Le RCD revendique l’instauration d’un simple régime de notification pour l’exercice des activités politiques dans les espaces et salles publics. Cette mesure constitue une condition essentielle à l’émergence d’une vie démocratique vivante, pluraliste et ouverte.
Dans ce cadre, le RCD appelle également à la reconnaissance et à l’encadrement légal de la liberté de coopération entre les partis politiques et les organisations syndicales et associatives, dans le strict respect de l’indépendance de chaque partie. Ces organisations constituent des acteurs fondamentaux de la vie publique et du débat démocratique, et leur mise sous tutelle ou leur cloisonnement affaiblit la société dans son ensemble.
4. L’indépendance, la transparence du financement et le rôle des partis sur la scène internationale
Le RCD plaide pour un financement public transparent, équitable et strictement encadré, soumis à un contrôle technique de la Cour des comptes. Ce financement doit être à l’abri de toute logique de marchandisation politique ou de conditionnement administratif, afin de garantir l’égalité des chances entre les partis et de préserver l’indépendance de l’action politique.
Par ailleurs, le RCD appelle à une loi reconnaissant explicitement le rôle des partis politiques dans l’action diplomatique, en tant qu’acteurs de coopération, de dialogue et d’influence. Les partis doivent pouvoir contribuer à une diplomatie équilibrée, agir comme canaux d’anticipation et de rayonnement, et participer à la défense des intérêts stratégiques du pays, dans le respect des prérogatives de l’État.

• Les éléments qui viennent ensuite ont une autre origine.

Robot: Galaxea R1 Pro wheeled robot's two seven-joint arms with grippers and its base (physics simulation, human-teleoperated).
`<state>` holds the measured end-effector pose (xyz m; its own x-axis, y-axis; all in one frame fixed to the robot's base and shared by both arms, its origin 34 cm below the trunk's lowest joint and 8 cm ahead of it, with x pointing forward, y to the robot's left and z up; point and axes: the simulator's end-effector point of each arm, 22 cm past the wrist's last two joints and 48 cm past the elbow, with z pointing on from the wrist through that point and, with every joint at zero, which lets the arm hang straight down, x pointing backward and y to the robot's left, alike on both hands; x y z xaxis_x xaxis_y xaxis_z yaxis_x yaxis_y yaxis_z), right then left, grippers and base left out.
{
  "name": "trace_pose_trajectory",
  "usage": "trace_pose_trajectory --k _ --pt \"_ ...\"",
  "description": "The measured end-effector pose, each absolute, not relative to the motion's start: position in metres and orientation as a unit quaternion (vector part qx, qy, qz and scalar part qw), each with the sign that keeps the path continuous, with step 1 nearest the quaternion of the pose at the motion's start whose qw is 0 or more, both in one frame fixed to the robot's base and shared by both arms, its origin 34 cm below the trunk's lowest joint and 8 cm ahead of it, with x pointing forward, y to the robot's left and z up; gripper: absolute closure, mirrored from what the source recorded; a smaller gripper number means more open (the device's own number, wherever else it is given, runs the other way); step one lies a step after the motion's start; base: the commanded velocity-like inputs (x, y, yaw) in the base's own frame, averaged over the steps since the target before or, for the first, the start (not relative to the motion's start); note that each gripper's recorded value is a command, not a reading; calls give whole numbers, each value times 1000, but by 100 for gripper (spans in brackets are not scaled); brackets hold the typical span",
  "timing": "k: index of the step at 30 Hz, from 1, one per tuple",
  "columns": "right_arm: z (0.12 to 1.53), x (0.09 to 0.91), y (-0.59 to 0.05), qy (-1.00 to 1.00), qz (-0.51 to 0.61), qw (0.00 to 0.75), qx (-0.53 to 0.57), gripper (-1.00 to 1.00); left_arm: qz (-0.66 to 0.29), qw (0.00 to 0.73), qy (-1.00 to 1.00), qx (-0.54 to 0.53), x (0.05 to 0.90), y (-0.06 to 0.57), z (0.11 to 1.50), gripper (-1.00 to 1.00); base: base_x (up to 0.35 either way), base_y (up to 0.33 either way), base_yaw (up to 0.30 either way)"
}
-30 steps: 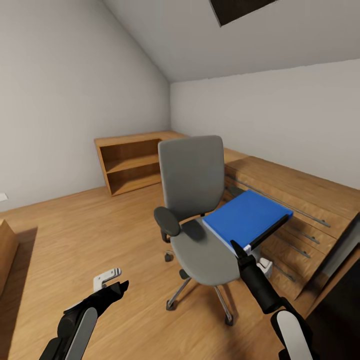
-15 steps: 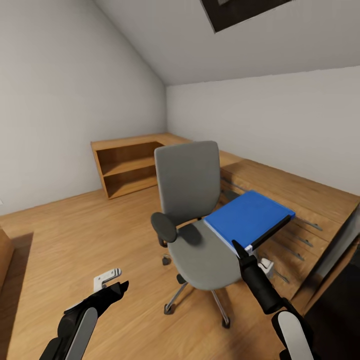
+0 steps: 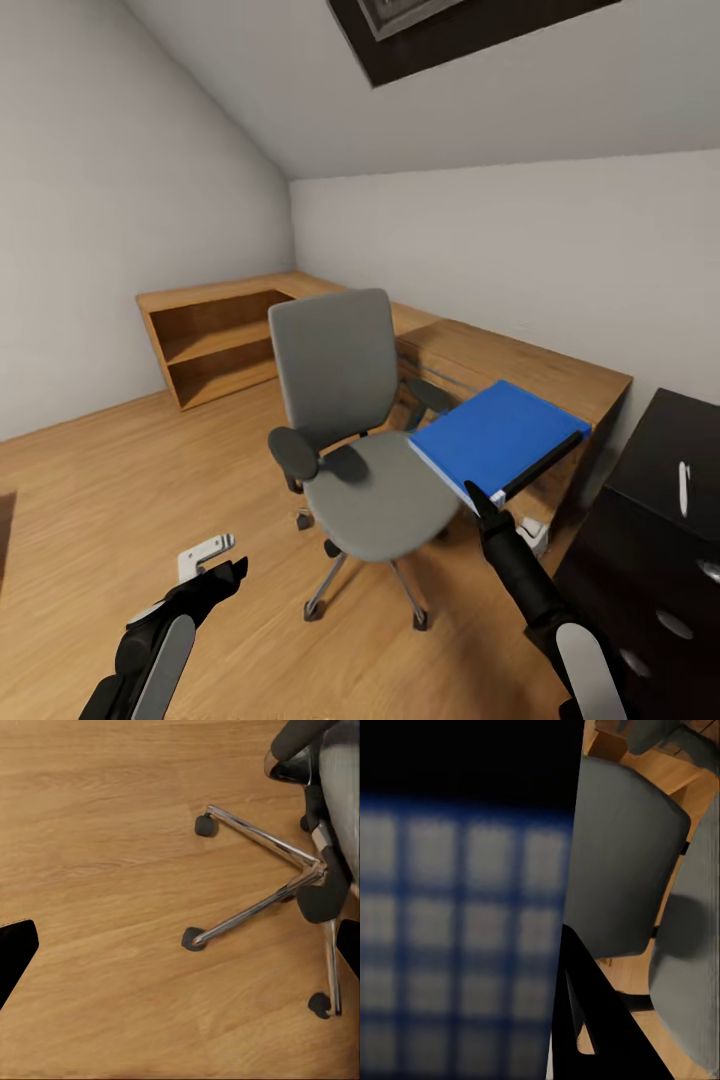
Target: In the bedroom, organize the workspace by keeping the computer under the desk, ensuring the monitor is on the desk, placing the keyboard on the desk next to the monitor, placing the mouse on the desk next to the keyboard, moving the folder from the swivel chair onto the desk next to the mouse, stacking the notebook on top of the folder with the pen on top of the notebook, and positioning the swivel chair next to the desk.
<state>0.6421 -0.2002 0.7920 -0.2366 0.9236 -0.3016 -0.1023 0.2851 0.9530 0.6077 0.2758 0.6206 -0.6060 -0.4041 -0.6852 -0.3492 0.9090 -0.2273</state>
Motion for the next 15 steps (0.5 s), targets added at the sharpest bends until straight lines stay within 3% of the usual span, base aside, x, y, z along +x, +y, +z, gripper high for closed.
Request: trace_pose_trajectory --k 11,15 --pt "813 645 -210 608 488 524 343 100 -36 391 895 -212 611 277 643 -100 -334 0 -276" --pt "821 646 -215 607 485 526 346 100 -37 390 895 -212 612 276 650 -100 -130 0 -292"
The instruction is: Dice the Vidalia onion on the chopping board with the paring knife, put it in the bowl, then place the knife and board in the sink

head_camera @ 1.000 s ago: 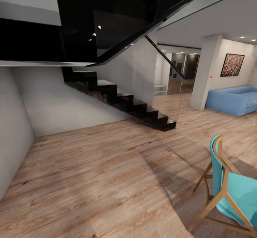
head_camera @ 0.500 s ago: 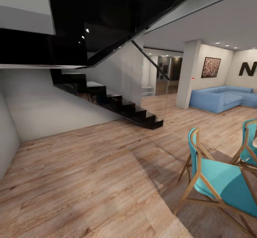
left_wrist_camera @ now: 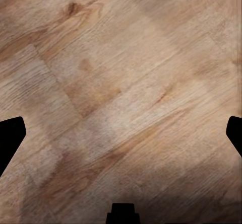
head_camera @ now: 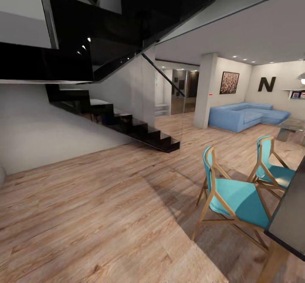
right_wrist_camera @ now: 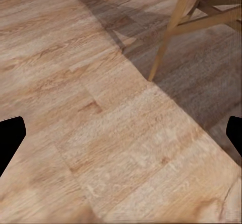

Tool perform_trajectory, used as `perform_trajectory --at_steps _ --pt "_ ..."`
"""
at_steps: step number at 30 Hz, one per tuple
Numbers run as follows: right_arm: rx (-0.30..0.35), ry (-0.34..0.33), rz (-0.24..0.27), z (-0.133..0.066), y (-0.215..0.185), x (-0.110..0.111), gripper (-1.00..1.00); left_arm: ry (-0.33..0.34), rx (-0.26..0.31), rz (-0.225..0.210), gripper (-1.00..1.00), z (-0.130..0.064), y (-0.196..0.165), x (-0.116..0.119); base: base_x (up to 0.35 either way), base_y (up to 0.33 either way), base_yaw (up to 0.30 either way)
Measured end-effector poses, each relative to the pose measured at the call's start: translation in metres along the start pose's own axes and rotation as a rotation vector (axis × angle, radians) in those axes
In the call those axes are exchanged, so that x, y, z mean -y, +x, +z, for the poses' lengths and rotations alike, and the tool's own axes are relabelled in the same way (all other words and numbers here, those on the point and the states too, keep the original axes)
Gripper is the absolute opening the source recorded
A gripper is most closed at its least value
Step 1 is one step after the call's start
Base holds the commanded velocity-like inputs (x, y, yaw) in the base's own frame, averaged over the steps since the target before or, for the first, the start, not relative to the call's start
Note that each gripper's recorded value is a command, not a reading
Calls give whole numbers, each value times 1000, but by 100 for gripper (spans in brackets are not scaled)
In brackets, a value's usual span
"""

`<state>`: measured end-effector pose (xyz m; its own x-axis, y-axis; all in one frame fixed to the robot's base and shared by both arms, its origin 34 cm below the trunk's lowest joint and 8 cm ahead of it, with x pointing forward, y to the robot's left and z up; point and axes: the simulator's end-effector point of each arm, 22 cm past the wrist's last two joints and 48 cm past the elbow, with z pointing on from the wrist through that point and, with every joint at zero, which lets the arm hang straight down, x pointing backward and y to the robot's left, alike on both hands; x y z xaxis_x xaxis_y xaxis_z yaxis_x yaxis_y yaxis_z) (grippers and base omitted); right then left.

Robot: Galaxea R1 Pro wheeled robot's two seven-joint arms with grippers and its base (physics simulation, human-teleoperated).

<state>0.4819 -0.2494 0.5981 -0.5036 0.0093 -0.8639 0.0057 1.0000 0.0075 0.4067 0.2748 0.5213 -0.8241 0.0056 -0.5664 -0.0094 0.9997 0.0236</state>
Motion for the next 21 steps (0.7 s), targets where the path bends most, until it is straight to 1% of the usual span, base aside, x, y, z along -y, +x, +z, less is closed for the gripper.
perform_trajectory --at_steps 21 --pt "20 0 0 0 -8 0 100 1 6 -1 100 -1 -1 1 -32 0 -193"
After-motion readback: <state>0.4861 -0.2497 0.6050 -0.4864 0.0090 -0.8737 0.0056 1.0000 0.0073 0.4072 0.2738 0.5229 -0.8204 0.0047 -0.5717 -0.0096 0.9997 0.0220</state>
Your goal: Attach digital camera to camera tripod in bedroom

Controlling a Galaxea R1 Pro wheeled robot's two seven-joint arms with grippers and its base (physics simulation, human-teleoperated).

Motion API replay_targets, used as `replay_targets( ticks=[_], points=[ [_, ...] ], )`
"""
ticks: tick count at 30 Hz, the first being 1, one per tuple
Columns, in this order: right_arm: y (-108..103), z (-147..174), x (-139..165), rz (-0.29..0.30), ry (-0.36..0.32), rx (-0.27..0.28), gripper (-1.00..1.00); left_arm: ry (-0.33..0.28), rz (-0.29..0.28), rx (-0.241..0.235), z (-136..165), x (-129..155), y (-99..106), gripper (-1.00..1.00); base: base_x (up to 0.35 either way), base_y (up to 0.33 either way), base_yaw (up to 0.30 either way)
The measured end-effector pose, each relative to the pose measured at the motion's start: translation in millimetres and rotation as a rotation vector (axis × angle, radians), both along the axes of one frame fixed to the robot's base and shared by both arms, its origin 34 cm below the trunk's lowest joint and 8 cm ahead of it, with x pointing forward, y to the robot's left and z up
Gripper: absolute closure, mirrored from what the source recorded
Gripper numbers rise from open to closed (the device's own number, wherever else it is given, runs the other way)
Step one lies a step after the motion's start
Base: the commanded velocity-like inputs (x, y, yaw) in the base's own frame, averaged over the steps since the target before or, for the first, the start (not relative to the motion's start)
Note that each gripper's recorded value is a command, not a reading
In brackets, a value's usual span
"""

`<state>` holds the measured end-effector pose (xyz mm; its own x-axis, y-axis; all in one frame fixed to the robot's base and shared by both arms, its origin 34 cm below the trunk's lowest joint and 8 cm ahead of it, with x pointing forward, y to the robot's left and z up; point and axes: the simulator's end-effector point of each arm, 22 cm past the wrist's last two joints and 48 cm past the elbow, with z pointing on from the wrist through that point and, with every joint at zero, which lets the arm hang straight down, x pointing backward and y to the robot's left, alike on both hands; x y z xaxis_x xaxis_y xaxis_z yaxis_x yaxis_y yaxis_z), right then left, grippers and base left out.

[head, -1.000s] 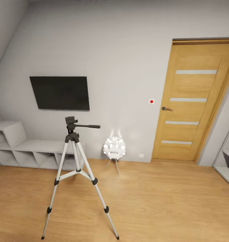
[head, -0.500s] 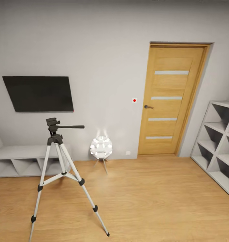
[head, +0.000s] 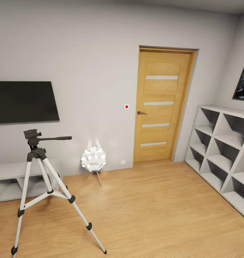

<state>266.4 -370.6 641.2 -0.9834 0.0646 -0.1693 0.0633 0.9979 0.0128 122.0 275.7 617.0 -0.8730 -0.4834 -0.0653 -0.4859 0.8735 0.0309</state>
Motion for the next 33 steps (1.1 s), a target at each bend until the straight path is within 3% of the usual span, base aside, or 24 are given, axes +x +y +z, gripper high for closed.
replay_targets(
  ticks=[5, 6, 7, 27, 33],
  points=[
    [29, -7, -20, 0.136, 0.043, 0.014, -1.00, -0.001, 0.001, -0.001, 0, 0, -1, -1.00, 0.000, 0.000, -0.293],
    [38, -9, -26, 0.184, 0.056, 0.018, -1.00, 0.000, 0.001, -0.001, 0, 0, -1, -1.00, 0.000, 0.000, -0.293],
    [40, -10, -27, 0.193, 0.058, 0.019, -1.00, 0.000, 0.001, -0.001, 0, 0, -1, -1.00, 0.000, 0.000, -0.293],
    [46, -12, -35, 0.221, 0.069, 0.018, -1.00, -0.004, -0.024, -0.006, 0, 2, -5, -1.00, 0.000, 0.000, -0.293],
    [48, -12, -35, 0.221, 0.069, 0.019, -1.00, -0.005, -0.024, -0.020, 0, 3, -16, -1.00, 0.000, 0.000, -0.293]
  ],
)
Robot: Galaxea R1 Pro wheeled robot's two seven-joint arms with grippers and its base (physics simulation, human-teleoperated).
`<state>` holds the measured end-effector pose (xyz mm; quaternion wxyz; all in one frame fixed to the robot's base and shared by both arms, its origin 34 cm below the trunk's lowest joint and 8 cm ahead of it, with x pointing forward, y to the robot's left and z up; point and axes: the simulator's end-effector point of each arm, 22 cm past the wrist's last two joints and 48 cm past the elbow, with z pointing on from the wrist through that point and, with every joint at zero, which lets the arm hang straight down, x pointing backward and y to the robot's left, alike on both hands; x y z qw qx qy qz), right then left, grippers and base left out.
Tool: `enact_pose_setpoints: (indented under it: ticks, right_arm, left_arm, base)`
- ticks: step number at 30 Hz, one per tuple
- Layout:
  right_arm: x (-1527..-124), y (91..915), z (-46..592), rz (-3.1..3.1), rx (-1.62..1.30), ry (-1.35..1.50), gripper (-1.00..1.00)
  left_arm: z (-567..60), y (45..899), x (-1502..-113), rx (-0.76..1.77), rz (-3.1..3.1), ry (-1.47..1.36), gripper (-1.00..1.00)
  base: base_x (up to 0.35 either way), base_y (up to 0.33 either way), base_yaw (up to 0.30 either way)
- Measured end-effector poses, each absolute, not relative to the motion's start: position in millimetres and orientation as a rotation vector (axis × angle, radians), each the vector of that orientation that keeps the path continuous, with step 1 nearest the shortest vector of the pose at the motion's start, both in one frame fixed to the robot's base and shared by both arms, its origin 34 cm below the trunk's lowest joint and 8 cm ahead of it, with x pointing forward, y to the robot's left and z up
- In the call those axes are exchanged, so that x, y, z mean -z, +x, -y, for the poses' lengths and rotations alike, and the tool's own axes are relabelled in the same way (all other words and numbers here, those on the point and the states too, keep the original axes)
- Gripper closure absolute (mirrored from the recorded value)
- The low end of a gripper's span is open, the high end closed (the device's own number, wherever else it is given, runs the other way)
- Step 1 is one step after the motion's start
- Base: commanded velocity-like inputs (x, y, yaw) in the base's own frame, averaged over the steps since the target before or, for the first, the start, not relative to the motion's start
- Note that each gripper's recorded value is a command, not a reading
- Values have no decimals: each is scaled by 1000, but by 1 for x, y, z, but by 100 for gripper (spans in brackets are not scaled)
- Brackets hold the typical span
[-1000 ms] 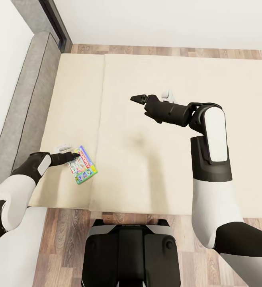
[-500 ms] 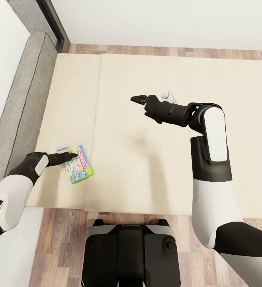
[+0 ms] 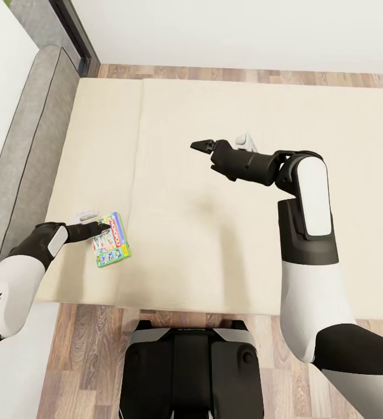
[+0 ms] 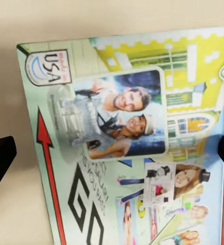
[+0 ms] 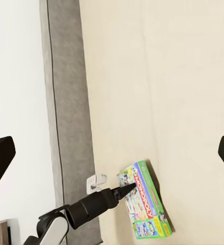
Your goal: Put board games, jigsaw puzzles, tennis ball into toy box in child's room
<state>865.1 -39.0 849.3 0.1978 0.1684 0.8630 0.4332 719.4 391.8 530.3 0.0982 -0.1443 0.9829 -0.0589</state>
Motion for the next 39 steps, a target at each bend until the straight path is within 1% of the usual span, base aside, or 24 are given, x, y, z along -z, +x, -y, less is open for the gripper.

Enfin, le Rassemblement pour la Culture et la Démocratie se félicite du dialogue engagé dans le cadre de l’examen de ce texte, tout en mettant solennellement en garde contre le maintien d’une logique de tutelle administrative sur la société politique et civile. Une telle orientation ne peut qu’approfondir la fracture de confiance entre les citoyens et les institutions et retarder davantage l’avènement d’une transition démocratique réelle.
Le RCD appelle l’ensemble des parlementaires, des forces politiques et des acteurs de la société civile, soucieux de l’avenir démocratique du pays, à soutenir ces amendements essentiels afin de faire de cette loi non pas un instrument de contrôle, mais une véritable charte des libertés politiques.